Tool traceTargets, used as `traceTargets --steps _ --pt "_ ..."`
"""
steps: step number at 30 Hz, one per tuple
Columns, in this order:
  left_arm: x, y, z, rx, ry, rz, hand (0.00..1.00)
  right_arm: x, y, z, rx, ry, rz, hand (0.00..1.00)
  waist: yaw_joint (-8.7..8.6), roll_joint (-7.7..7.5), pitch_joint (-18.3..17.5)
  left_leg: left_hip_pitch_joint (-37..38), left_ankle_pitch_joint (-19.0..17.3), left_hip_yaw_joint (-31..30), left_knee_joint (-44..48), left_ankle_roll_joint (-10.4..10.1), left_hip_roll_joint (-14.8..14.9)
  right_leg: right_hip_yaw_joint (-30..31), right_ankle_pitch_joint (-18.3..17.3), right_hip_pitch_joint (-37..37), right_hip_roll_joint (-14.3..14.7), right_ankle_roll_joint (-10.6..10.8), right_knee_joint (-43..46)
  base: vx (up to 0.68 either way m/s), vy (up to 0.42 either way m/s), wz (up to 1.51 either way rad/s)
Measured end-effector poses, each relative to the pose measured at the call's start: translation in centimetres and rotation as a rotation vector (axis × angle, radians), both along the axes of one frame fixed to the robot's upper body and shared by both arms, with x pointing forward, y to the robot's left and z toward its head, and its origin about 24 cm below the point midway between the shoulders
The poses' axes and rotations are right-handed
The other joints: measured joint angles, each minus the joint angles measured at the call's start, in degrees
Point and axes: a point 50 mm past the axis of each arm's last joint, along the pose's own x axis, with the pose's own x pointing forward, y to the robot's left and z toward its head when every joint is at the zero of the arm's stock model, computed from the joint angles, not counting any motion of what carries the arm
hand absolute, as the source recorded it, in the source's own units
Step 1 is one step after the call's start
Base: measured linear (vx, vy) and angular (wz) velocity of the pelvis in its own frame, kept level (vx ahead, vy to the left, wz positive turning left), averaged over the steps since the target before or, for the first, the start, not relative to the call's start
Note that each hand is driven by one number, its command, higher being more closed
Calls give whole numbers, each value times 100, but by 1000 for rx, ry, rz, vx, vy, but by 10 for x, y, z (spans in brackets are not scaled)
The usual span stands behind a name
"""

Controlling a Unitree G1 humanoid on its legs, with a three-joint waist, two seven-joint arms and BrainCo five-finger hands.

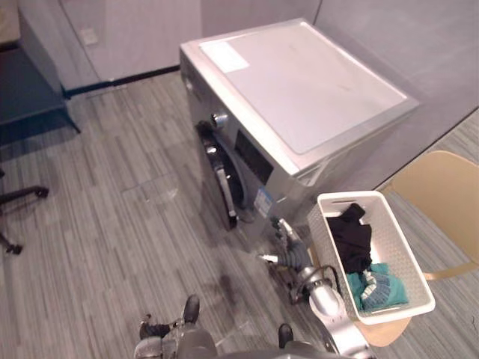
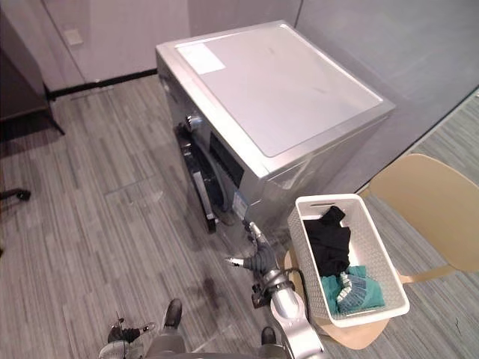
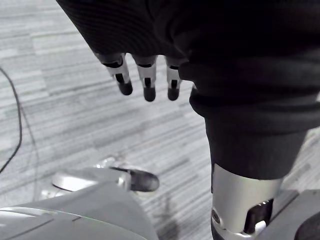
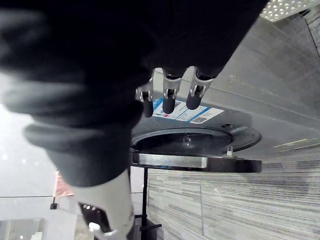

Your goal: Pick up the laundry basket with both hands and put the clothes into the washing machine.

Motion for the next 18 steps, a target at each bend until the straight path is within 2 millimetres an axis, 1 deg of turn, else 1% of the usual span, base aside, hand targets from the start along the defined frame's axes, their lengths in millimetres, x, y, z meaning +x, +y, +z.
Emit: traceTargets --steps 1,2,3,4,6,7,9,11,13,16,17,18 --pt "1 0 0 2 -1 -6 0 4 -1 0 -7 -2 -7 0 1 79 53 -55 -2 -41 11 5 -6 -38 5 -13 -3 2 -17 -26 2 25" --pt "3 -1 1 5 -5 -20 0 13 -2 2 -17 -12 -19 0 13 36 114 -99 12 -106 16 23 -13 -100 5 -9 -1 2 -15 -28 -3 27" --pt "4 -3 1 4 -5 -25 0 21 -4 4 -26 -20 -31 0 19 78 203 -156 27 -159 15 26 -14 -162 7 -23 4 0 -19 -22 -6 25" --pt "5 -3 1 4 -7 -28 0 24 -4 5 -31 -23 -39 0 27 89 261 -168 34 -182 13 27 -15 -185 7 -19 6 -1 -18 -15 -5 15" --pt "7 -4 1 8 -9 -31 0 32 -6 5 -34 -16 -53 0 152 110 400 -205 47 -210 18 21 -15 -206 9 -31 12 -3 -27 4 -10 7" --pt "8 -4 1 12 -12 -31 0 33 -6 5 -33 -11 -55 0 158 112 428 -232 65 -235 27 29 -19 -233 9 -33 12 -3 -29 16 -15 14" --pt "16 -4 4 17 -33 -34 0 41 -6 5 -38 -3 -66 0 160 118 540 -339 68 -348 65 28 -26 -343 9 -52 22 -3 -32 7 -12 21" --pt "30 -5 9 19 -77 -46 0 53 -8 9 -28 -4 -97 0 248 110 680 -486 89 -440 139 10 -34 -393 15 -123 36 -12 -26 2 -8 15" --pt "39 -7 13 23 -110 -62 0 59 -12 12 -28 -14 -128 0 307 115 765 -554 89 -524 219 10 -53 -475 15 -105 36 -12 -25 3 -7 18" --pt "46 -8 16 20 -143 -53 0 77 -15 25 -6 -47 -176 0 297 126 866 -701 89 -672 281 10 -74 -587 15 -132 50 -13 -23 -10 2 22" --pt "51 -9 20 24 -170 -53 0 90 -22 34 1 -62 -217 0 320 152 970 -765 90 -743 300 10 -89 -654 14 -145 51 -15 -22 -34 14 22" --pt "52 -10 21 21 -179 -47 0 97 -25 39 8 -72 -245 0 330 167 998 -842 103 -794 300 22 -95 -686 14 -193 57 -15 -18 -48 19 21"
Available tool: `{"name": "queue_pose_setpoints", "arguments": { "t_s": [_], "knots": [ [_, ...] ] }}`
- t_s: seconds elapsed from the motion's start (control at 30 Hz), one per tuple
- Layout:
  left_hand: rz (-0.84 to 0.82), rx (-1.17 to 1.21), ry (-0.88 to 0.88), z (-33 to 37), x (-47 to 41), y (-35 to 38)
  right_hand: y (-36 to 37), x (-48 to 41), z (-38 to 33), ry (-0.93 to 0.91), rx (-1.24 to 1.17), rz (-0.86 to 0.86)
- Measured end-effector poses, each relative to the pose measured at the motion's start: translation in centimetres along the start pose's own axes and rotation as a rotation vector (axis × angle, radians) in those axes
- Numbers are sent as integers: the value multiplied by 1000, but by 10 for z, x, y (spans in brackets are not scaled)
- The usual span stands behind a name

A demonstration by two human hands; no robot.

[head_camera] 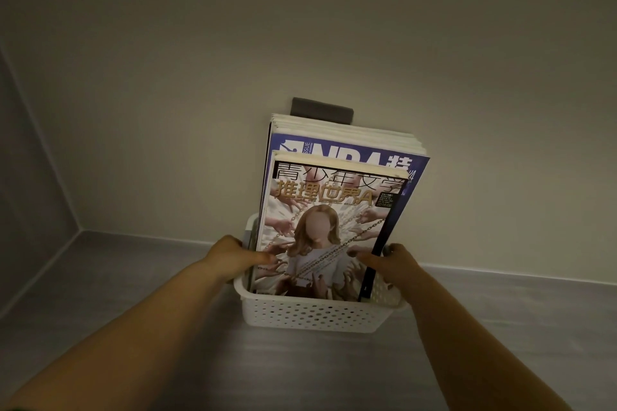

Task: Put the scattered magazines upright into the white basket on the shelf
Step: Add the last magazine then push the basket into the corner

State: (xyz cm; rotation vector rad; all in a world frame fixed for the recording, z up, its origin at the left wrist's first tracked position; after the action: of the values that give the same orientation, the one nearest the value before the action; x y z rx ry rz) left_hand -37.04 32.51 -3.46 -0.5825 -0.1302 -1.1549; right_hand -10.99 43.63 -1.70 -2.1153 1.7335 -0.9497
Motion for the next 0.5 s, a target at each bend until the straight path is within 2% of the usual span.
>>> {"name": "queue_pose_setpoints", "arguments": {
  "t_s": [0.23, 0.33, 0.5],
  "knots": [
    [114, -154, 56, -4, -10, -10, 1, -9, 6, -63, 82, 126],
    [150, -138, 58, -8, 0, -11, 0, -7, 5, -91, 137, 159],
    [213, -41, 42, -33, 42, -18, 11, 11, -1, -170, 233, 115]
  ]
}}
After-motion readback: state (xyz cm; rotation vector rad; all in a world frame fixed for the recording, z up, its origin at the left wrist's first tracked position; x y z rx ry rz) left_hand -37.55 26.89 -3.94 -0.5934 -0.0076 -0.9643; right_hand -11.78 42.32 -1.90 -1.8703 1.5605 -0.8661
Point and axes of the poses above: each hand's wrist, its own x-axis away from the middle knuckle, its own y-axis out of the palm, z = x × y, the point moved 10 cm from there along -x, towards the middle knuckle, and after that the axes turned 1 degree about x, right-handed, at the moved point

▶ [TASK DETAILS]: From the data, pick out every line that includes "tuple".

▶ [ANSWER SPACE]:
steps: step number at 30 Hz, one per tuple
- t_s: seconds elapsed from the motion's start (control at 30 Hz), one per tuple

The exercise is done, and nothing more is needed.